▸ Exercise prompt:
The output must be exactly the lines from the "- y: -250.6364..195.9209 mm" line through the end of the listing below, with no picture included.

▸ Given information:
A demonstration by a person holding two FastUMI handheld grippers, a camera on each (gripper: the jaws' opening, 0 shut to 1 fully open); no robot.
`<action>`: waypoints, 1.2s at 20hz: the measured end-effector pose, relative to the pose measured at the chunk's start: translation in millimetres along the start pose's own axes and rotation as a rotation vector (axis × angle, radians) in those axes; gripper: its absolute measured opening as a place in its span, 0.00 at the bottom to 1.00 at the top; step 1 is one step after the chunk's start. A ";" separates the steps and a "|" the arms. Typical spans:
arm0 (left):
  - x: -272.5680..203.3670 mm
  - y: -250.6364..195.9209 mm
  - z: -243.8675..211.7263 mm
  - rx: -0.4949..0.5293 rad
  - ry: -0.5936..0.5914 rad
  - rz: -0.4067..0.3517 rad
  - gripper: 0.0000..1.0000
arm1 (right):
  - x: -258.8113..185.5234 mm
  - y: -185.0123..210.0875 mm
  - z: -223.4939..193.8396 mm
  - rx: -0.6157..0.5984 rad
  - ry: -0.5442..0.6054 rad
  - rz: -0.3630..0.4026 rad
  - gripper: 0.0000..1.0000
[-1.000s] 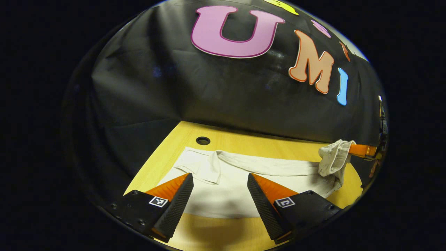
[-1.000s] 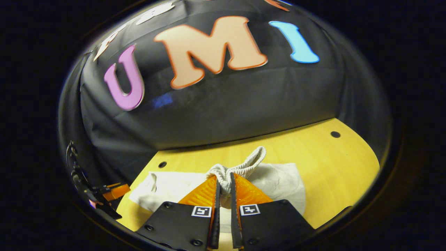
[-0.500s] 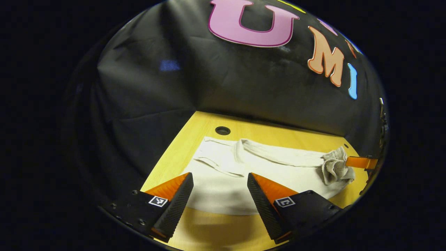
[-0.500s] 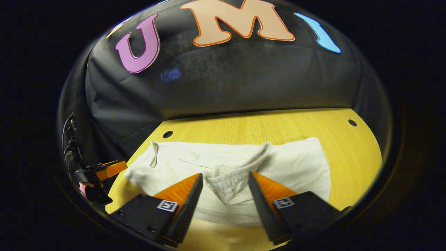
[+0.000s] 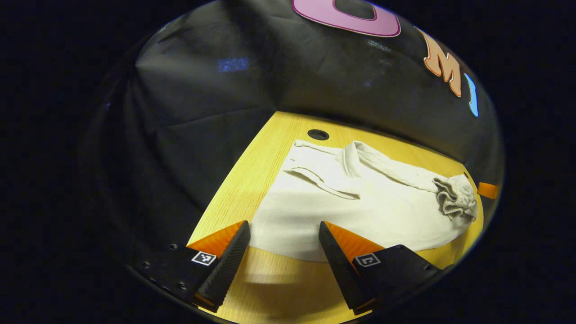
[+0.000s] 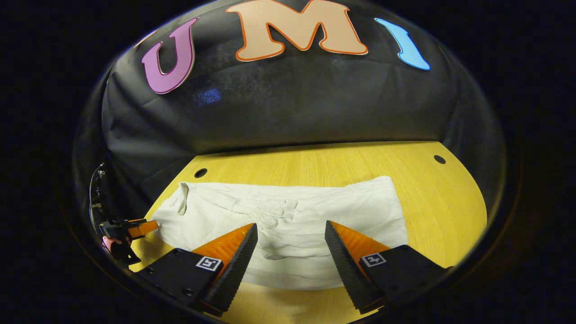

▸ Final answer:
  - y: -250.6364..195.9209 mm
  - z: -243.8675..211.7263 mm
  - rx: -0.4949..0.5293 rad
  - ry: -0.5936..0.5914 rad
  - rz: -0.4067..0.3517 rad
  - gripper: 0.0000..1.0000
arm1 (right):
  - x: -258.8113..185.5234 mm
  - y: -185.0123..210.0875 mm
  - z: -223.4939..193.8396 mm
  - rx: -0.6157..0.5984 rad
  - ry: -0.5442..0.6054 rad
  - rz: -0.3630..0.4026 rad
  - gripper: 0.0000..1.0000
[-1.000s] 
[-1.000s] 
[-0.500s] 
[-0.500s] 
[+0.000s] 
[+0.000s] 

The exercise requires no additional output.